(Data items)
--- START ---

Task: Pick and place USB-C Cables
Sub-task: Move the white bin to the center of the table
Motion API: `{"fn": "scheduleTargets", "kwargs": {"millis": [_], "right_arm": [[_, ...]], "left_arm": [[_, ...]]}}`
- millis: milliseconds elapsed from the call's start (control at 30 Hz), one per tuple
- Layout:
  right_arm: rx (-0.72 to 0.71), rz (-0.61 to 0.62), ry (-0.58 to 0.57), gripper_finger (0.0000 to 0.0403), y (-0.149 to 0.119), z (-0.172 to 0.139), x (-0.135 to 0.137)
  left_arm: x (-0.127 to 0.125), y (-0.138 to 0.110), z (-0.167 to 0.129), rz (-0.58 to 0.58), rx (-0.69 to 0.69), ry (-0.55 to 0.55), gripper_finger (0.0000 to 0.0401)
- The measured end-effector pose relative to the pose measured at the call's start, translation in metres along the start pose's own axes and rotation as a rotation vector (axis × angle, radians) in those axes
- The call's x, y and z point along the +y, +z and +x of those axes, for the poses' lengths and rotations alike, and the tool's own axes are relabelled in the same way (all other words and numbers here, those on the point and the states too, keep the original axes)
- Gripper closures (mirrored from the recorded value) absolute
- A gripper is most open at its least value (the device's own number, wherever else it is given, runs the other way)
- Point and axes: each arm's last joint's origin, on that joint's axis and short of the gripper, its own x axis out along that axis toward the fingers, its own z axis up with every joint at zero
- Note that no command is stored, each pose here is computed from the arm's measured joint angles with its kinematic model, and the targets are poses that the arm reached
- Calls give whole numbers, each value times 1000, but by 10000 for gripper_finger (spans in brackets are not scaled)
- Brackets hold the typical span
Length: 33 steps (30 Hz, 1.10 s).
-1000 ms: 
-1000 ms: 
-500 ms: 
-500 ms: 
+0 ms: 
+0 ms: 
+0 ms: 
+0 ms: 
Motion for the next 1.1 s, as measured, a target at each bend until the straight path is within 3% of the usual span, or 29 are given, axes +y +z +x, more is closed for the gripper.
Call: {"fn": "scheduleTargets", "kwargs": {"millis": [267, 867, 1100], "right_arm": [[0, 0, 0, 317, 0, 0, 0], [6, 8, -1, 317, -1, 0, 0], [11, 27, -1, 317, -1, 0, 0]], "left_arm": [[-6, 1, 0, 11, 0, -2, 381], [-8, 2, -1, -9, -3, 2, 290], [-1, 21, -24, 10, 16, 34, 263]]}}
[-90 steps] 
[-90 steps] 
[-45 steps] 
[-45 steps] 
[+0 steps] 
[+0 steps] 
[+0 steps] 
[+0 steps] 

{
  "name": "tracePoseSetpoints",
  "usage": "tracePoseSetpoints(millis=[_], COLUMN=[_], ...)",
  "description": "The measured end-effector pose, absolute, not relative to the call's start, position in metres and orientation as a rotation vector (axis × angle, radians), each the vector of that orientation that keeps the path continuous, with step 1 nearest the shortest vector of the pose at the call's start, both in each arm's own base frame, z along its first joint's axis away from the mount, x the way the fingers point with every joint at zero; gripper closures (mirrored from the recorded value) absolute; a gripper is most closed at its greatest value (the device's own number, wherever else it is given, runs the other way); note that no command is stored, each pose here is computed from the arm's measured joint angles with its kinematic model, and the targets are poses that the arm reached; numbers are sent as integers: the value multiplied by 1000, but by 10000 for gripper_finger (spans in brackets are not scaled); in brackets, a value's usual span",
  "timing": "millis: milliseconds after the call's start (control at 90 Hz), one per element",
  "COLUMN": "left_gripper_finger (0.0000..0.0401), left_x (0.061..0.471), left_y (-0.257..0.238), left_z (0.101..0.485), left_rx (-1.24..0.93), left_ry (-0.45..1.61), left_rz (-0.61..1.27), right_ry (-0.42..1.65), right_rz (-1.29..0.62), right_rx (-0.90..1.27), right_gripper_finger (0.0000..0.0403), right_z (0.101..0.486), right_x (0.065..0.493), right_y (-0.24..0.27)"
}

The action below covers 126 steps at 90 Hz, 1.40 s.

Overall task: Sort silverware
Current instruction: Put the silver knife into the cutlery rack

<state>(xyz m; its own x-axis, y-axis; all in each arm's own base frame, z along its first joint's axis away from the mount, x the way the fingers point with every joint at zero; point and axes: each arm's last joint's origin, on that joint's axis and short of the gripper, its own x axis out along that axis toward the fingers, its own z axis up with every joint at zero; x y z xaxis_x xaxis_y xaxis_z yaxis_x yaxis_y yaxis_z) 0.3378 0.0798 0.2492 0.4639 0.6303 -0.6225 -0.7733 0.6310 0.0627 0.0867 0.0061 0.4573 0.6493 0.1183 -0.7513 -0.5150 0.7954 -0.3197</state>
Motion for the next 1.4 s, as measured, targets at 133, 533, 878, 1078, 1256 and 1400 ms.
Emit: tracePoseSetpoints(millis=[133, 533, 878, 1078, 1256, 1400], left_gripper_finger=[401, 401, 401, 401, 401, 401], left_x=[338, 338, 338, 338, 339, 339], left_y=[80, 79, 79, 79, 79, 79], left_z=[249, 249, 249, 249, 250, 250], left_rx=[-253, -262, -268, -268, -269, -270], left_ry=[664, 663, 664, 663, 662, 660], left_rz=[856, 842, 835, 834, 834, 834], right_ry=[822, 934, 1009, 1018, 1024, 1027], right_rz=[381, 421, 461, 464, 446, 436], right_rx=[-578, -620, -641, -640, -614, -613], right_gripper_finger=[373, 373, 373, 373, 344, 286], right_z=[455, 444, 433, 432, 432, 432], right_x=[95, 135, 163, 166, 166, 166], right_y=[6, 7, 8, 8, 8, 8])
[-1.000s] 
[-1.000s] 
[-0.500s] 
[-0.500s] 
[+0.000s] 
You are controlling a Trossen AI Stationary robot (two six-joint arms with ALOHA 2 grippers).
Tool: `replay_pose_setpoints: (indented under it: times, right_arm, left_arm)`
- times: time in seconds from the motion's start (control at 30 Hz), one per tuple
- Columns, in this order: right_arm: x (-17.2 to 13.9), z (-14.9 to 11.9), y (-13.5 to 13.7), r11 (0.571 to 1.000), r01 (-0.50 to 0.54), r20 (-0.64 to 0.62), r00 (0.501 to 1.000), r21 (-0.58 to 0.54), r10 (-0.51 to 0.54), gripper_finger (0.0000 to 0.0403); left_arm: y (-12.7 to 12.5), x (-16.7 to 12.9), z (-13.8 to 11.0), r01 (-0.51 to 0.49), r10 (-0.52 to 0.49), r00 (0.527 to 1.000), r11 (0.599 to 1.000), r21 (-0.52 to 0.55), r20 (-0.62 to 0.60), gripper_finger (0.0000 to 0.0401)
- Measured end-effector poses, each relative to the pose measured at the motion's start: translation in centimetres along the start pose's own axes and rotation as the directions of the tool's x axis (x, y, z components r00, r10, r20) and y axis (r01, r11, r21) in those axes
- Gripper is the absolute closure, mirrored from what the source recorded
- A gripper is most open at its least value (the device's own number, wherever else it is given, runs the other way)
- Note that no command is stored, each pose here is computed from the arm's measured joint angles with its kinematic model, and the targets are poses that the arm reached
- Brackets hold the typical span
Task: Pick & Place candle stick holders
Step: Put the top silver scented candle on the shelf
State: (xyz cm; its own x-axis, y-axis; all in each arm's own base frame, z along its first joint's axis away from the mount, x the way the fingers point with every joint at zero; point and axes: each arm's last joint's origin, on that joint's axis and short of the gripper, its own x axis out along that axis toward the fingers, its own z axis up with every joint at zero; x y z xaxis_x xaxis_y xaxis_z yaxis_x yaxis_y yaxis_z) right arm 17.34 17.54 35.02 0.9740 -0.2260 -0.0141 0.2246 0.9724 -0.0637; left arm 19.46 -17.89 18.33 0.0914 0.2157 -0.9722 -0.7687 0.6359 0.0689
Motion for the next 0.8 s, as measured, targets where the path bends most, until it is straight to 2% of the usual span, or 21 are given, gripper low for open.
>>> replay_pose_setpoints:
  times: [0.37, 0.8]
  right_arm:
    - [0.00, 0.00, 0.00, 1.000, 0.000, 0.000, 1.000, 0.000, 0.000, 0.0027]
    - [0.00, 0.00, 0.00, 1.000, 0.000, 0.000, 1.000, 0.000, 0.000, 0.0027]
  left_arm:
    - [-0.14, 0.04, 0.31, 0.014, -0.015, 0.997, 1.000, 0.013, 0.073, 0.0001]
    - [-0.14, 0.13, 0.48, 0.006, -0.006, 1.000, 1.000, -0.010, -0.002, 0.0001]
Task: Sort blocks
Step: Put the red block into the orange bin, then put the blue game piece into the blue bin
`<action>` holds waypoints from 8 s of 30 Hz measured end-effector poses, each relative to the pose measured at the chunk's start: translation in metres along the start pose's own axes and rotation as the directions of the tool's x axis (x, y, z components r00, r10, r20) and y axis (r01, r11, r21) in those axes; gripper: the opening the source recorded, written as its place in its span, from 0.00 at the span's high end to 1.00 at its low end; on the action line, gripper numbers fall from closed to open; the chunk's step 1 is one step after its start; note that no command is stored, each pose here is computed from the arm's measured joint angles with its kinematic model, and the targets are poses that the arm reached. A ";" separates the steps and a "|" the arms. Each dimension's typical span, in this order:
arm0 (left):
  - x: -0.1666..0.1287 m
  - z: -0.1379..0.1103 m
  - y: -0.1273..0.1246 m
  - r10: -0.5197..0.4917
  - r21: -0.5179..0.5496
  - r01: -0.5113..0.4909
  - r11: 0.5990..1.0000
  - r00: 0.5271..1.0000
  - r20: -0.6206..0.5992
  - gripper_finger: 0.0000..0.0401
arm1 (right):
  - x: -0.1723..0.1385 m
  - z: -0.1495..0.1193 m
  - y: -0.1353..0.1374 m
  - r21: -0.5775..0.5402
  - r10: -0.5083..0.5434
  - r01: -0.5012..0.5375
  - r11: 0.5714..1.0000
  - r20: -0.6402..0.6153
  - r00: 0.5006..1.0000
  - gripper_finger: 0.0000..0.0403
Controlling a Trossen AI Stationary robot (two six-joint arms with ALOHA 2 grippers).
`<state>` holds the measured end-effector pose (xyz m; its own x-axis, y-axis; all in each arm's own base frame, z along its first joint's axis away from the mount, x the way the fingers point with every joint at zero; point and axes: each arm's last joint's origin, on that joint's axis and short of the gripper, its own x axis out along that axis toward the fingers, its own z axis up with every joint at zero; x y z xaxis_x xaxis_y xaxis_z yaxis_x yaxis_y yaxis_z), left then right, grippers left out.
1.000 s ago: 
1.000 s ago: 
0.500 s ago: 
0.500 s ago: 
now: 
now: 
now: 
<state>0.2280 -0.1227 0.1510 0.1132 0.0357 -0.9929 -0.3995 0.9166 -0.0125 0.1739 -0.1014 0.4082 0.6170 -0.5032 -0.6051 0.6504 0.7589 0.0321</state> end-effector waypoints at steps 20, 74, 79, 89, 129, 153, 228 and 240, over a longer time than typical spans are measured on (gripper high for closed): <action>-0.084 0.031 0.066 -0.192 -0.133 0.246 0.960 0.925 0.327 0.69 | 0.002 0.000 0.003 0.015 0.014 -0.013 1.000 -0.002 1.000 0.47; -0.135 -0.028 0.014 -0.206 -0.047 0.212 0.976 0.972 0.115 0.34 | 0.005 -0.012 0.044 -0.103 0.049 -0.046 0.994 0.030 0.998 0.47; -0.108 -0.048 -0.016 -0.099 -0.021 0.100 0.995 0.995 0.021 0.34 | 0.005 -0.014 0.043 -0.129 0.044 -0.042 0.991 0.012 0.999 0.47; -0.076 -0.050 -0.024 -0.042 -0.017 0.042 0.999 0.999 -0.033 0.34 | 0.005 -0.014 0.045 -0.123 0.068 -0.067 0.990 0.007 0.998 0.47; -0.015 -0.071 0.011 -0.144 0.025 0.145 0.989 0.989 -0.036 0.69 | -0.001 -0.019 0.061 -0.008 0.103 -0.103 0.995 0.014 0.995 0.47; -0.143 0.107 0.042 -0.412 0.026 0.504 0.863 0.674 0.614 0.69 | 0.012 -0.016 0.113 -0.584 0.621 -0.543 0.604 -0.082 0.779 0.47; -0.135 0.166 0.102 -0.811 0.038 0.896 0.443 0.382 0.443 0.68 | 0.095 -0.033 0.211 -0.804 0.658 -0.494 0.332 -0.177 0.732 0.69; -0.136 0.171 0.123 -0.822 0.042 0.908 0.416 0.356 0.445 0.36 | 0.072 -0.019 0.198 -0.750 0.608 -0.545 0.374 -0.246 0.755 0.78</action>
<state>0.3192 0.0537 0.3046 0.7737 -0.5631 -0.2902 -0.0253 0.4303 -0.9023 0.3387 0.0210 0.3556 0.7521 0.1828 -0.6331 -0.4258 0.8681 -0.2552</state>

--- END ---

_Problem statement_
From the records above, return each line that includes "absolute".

_Result_
- Gripper closures (mirrored from the recorded value) absolute
  "description": "The measured end-effector pose, absolute, not relative to the call's start, position in metres and orientation as a rotation vector (axis × angle, radians), each the vector of that orientation that keeps the path continuous, with step 1 nearest the shortest vector of the pose at the call's start, both in each arm's own base frame, z along its first joint's axis away from the mount, x the way the fingers point with every joint at zero; gripper closures (mirrored from the recorded value) absolute; a gripper is most closed at its greatest value (the device's own number, wherever else it is given, runs the other way); note that no command is stored, each pose here is computed from the arm's measured joint angles with its kinematic model, and the targets are poses that the arm reached; numbers are sent as integers: the value multiplied by 1000, but by 10000 for gripper_finger (spans in brackets are not scaled); in brackets, a value's usual span",
- Gripper is the absolute closure, mirrored from what the source recorded

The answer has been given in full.